La gran pregunta es la que surge cada vez que se habla de la
evaluación de las instituciones educativas, semejante a la del huevo y
la gallina: ¿tiene éxito académico un centro porque sus métodos y
profesores son los idóneos, o lo hace porque cuenta con los mejores
alumnos? Al invitar a irse a los estudiantes conflictivos, ¿no está la
Success Academy garantizando que sólo los más aplicados y respetuosos pasen
por sus aulas, lo que al mismo tiempo genera un clima estudiantil mucho
más amable, lejos de la conflictividad de la escuela pública que está
obligada a aceptar a todos sus candidatos?

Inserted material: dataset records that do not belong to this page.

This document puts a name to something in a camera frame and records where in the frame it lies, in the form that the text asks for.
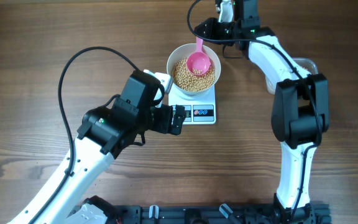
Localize pink measuring scoop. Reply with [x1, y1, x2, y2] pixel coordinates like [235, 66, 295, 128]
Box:
[186, 37, 211, 76]

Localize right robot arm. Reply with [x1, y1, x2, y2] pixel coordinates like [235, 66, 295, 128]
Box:
[190, 1, 329, 223]

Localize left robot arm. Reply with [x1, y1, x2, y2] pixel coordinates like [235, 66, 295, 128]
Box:
[12, 70, 185, 223]

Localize white digital kitchen scale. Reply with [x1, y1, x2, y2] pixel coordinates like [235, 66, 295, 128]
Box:
[168, 85, 217, 125]

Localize soybeans in bowl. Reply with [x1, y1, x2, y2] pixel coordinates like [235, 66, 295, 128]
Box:
[172, 57, 216, 92]

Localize white bowl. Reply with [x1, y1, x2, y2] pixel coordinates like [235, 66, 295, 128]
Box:
[167, 44, 221, 95]

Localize soybeans in scoop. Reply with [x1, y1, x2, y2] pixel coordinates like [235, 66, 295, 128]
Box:
[192, 68, 203, 75]

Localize clear plastic container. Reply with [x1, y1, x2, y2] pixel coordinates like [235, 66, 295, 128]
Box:
[265, 57, 318, 95]

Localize right black cable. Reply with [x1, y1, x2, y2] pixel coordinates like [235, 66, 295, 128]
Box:
[186, 0, 323, 222]

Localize black cable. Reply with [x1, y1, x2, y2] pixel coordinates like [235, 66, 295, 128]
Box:
[26, 45, 141, 224]
[186, 0, 323, 222]

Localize left black cable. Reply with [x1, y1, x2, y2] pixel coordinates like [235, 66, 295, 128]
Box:
[26, 45, 141, 224]

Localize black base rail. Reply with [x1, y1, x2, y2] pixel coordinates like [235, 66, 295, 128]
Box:
[70, 203, 332, 224]

Como recuerda Libby Nelson en un artículo publicado en 'Vox',
no se puede afirmar que el éxito de las escuelas sea producto directo
de su política de expulsiones (el abandono de un puñado de alumnos no
puede marcar una diferencia tan significativa), pero también, que hay
diferentes factores que inclinan la balanza a favor de estos colegios:
por ejemplo, en la lotería sólo participan los hijos de aquellos más
preocupados por meterlos en un centro de alta calidad; aceptan menos
estudiantes con discapacidades; y cuando un estudiante deja el colegio,
no aceptan otros nuevos, lo que contribuye a no entorpecer el ritmo de
la clase. Algunos de estos reproches les sonarán a aquellos que denuncian los favoritismos de los colegios concertados españoles respecto a los públicos o los privados
Esta historia tiene también una moraleja política. Si tanto sea ha
criticado la Success Academy se debe seguramente a una división en el
seno del partido demócrata sobre su posición frente a la escuela
concertada. Mientras que el alcalde demócrata Bill de Blasio es un firme detractor de
las mismas, y en especial, de la medida que las permite compartir los
mismos edificios con las públicas (lo que genera gran cantidad de
conflictos por el aprovechamiento de los recursos), Muskowitz es la
principal defensora de los colegios concertados y una adversaria
política dentro de su partido. De Blasio intentó detener, sin éxito, el
crecimiento de la Success Academy, que planea duplicar el número de sus
centros para dentro de cinco años.
Una vez más, la discusión
académica toma un cariz ideológico y político, algo que muy bien
conocemos en España, y que nos dificulta poder responder las grandes
preguntas: ¿fabrican los colegios los grandes alumnos o son los buenos
estudiantes los que crean las mejores escuelas? ¿Debemos entender el éxito educativo únicamente como la obtención de las mejores notas
en un examen estandarizado? ¿Qué precio hay que pagar por obtener
buenas calificaciones? ¿Para quién trabaja realmente un colegio, para
sus alumnos, para sus examinadores o para la sociedad en su conjunto?
¿Existe una manera posible de equilibrar colegios privados, concertados y
públicos sin perjudicar a ningún estudiante?